YOUR GOAL — Output exactly the lines that run from the top of the entries to the line holding "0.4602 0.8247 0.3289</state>", including both of those lines.

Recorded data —
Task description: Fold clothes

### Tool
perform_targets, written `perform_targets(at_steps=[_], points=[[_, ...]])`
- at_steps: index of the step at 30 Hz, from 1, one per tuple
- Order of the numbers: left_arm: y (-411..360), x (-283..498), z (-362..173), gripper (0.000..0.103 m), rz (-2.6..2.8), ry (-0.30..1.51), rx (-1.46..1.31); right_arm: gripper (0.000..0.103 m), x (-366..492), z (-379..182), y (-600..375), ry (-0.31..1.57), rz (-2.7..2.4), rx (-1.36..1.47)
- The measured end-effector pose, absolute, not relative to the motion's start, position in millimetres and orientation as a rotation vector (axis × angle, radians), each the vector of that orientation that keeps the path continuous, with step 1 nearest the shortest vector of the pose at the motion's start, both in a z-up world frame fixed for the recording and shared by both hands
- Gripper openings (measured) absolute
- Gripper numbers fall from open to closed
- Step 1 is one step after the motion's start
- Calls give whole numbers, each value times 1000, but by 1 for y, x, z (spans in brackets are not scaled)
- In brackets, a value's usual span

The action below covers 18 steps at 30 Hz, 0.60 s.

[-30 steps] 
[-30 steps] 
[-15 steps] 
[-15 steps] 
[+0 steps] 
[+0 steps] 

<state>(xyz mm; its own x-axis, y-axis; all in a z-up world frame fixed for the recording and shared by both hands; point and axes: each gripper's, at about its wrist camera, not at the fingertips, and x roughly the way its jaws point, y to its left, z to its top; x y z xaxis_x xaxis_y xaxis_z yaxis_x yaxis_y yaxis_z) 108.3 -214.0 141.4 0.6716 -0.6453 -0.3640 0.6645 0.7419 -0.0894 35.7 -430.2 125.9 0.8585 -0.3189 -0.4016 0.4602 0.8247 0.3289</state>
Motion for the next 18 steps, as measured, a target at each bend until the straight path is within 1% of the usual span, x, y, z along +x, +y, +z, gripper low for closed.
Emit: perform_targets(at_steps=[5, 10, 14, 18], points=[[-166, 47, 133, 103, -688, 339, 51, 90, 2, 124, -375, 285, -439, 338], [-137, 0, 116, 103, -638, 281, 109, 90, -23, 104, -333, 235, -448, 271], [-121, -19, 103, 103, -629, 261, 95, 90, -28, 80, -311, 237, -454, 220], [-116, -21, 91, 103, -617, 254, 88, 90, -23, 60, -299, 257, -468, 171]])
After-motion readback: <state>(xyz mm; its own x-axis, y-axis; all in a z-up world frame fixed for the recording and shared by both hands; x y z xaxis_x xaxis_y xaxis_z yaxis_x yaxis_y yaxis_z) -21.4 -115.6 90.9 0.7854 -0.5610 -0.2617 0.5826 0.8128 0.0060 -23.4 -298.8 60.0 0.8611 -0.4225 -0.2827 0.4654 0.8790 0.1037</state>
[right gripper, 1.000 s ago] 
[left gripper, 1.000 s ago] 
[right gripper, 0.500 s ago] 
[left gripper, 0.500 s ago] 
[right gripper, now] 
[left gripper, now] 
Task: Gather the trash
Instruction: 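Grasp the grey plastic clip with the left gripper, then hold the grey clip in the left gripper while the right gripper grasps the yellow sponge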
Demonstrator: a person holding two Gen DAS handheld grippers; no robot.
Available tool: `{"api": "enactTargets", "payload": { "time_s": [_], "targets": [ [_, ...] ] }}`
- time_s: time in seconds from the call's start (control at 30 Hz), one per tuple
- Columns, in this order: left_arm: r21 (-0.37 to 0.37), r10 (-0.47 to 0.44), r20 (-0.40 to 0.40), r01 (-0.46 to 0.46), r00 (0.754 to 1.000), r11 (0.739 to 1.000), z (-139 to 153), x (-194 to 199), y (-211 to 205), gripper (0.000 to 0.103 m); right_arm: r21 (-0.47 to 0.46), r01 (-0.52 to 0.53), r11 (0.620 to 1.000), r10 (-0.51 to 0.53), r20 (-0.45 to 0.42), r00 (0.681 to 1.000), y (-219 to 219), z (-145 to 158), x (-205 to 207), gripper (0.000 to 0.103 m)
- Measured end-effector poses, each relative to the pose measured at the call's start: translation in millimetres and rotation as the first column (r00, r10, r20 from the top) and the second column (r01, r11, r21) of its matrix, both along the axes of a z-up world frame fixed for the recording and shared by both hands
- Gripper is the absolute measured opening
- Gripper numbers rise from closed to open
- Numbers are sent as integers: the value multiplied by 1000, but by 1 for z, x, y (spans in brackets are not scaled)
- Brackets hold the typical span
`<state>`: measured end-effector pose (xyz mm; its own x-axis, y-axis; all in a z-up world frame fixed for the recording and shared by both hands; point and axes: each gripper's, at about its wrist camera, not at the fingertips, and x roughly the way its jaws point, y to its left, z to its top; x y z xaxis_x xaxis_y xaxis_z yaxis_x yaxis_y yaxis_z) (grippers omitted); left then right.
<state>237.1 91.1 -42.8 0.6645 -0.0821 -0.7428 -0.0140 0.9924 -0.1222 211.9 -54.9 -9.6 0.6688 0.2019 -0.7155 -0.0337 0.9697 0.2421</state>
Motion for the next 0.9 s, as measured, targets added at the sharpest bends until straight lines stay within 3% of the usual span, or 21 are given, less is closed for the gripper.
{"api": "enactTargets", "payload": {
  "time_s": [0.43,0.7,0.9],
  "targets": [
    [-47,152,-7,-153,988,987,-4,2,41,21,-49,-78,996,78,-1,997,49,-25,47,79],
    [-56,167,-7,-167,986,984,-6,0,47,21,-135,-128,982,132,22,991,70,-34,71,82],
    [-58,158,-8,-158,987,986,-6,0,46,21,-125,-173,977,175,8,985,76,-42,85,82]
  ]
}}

REPLY —
Task description: Fold clothes

### Tool
perform_targets, written `perform_targets(at_steps=[_], points=[[_, ...]])`
- at_steps: index of the step at 30 Hz, from 1, one per tuple
- Order of the numbers: left_arm: y (-411..360), x (-283..498), z (-362..173), gripper (0.000..0.103 m), rz (-2.6..2.8), ry (-0.30..1.51), rx (-1.46..1.31); right_arm: gripper (0.000..0.103 m), x (-366..492), z (-379..182), y (-600..375), ry (-0.31..1.57), rz (-2.7..2.4), rx (-1.36..1.47)
- The measured end-effector pose, absolute, not relative to the motion's start, position in millimetres and orientation as a rotation vector (axis × angle, radians), each the vector of that orientation that keeps the path continuous, with step 1 nearest the shortest vector of the pose at the motion's start, both in a z-up world frame fixed for the recording and shared by both hands
- Gripper openings (measured) absolute
- Gripper numbers fall from open to closed
- Step 1 is one step after the motion's start
- Calls give whole numbers, each value times 1000, but by 1 for y, x, z (spans in brackets are not scaled)
- In brackets, a value's usual span

The action below covers 18 steps at 30 Hz, 0.60 s.

[-30 steps] 
[-30 steps] 
[-15 steps] 
[-15 steps] 
[+0 steps] 
[+0 steps] 

<state>(xyz mm; its own x-axis, y-axis; all in a z-up world frame fixed for the recording and shared by both hands; point and axes: each gripper's, at about its wrist camera, not at the fingertips, and x roughly the way its jaws point, y to its left, z to its top; x y z xaxis_x xaxis_y xaxis_z yaxis_x yaxis_y yaxis_z) 108.3 -214.0 141.4 0.6716 -0.6453 -0.3640 0.6645 0.7419 -0.0894 35.7 -430.2 125.9 0.8585 -0.3189 -0.4016 0.4602 0.8247 0.3289</state>

That's the full output for the exercise.